Bestial Acts in Fallujah Shouldn't Obscure Iraq Gains
By Jim Garamone
American Forces Press Service
WASHINGTON, Apr. 2, 2004 The "horrible, bestial" acts of a few people in Fallujah shouldn't obscure the significant gains the coalition has made in Iraq, said Brig. Gen. Mark Kimmitt during a phone interview from Baghdad today.
"It is important to remember that Fallujah is a small part of the country, and the people who did this are just a very, very small part of the population there," said Kimmitt, deputy operations director for Combined Joint Task Force 7.
The general said the vast majority of the Iraqi people have expressed their "outrage and shame" about the mutilation of four American contract employees March 31. "They say it is not representative of the people of Iraq," Kimmitt said.

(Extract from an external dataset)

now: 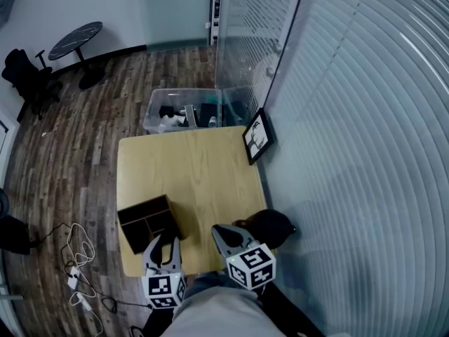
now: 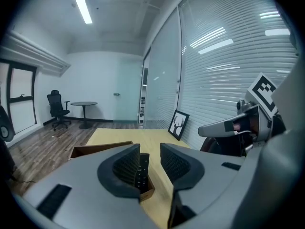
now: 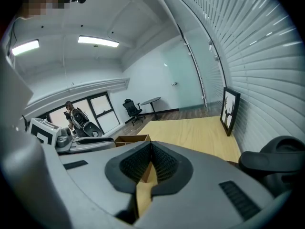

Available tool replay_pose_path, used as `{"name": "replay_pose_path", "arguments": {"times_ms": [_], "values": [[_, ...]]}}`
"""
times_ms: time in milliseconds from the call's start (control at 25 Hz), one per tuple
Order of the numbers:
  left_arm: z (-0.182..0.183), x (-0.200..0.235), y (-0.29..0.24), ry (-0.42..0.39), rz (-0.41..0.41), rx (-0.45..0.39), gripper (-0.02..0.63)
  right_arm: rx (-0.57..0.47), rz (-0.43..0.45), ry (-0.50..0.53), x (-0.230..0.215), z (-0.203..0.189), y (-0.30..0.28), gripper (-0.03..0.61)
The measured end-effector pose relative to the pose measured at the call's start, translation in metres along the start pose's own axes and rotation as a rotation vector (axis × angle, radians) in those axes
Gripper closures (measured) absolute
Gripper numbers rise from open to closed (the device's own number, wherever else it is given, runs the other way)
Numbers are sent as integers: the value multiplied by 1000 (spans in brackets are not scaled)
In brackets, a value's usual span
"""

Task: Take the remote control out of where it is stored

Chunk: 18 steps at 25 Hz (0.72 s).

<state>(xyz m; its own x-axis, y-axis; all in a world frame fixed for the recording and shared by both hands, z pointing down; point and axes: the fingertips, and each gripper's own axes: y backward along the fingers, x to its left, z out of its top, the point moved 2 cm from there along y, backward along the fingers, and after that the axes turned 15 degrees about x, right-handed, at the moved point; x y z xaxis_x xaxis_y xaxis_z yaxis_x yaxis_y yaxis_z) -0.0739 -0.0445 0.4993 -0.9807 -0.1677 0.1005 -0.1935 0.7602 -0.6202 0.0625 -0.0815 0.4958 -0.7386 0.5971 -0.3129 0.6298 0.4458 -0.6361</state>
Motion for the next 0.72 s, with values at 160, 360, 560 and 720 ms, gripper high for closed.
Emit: {"name": "replay_pose_path", "arguments": {"times_ms": [160,360,560,720], "values": [[1,2,-6,-7,6,9,488,5,4,5,0,1,-4,574],[-5,6,-17,-5,10,40,483,7,10,-4,-2,0,-6,574],[-10,10,-27,3,26,58,468,13,4,0,-4,-1,-8,574],[-13,14,-33,30,36,75,459,17,-4,-1,-5,-1,-7,574]]}}
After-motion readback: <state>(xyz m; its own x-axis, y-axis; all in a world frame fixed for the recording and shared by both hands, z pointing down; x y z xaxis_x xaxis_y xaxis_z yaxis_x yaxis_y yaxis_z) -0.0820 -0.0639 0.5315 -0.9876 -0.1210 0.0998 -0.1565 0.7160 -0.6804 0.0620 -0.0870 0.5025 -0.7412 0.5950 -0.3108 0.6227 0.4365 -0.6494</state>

The coalition will not rush into Fallujah in response to the atrocities. Kimmitt said the coalition will give Fallujans a chance to "turn over the bad elements in their midst." There is no deadline for the city, he said, and indicated that coalition forces will begin operations when it's deemed best from a tactical sense.
Kimmitt said the city of roughly 300,000 still harbors a number of Fedayeen Saddam the former regime's terrorist militia. "We believe some former regime elements were responsible in the planning and execution of the attack," he said. The city was a center of support for Saddam Hussein, and many of the thugs that propped up the regime melted back into Fallujah after the coalition campaign last year, officials said.
The coalition will respond to the murders by "the iron fist in the velvet glove," he said. "For those who want to move toward better Iraq, we are here to help them. For those who choose violence, we will respond."
Kimmitt said the attacks, as bad as they are, shouldn't take away from the progress the coalition has made in the past year. "Millions of people know freedom now," he said. Officials in Baghdad have pointed out that the infrastructure is recovering from Saddam's neglect.
The political process in Iraq is moving toward a return of sovereignty June 30. And the security situation is improving as more Iraqis volunteer to protect their country, officials said.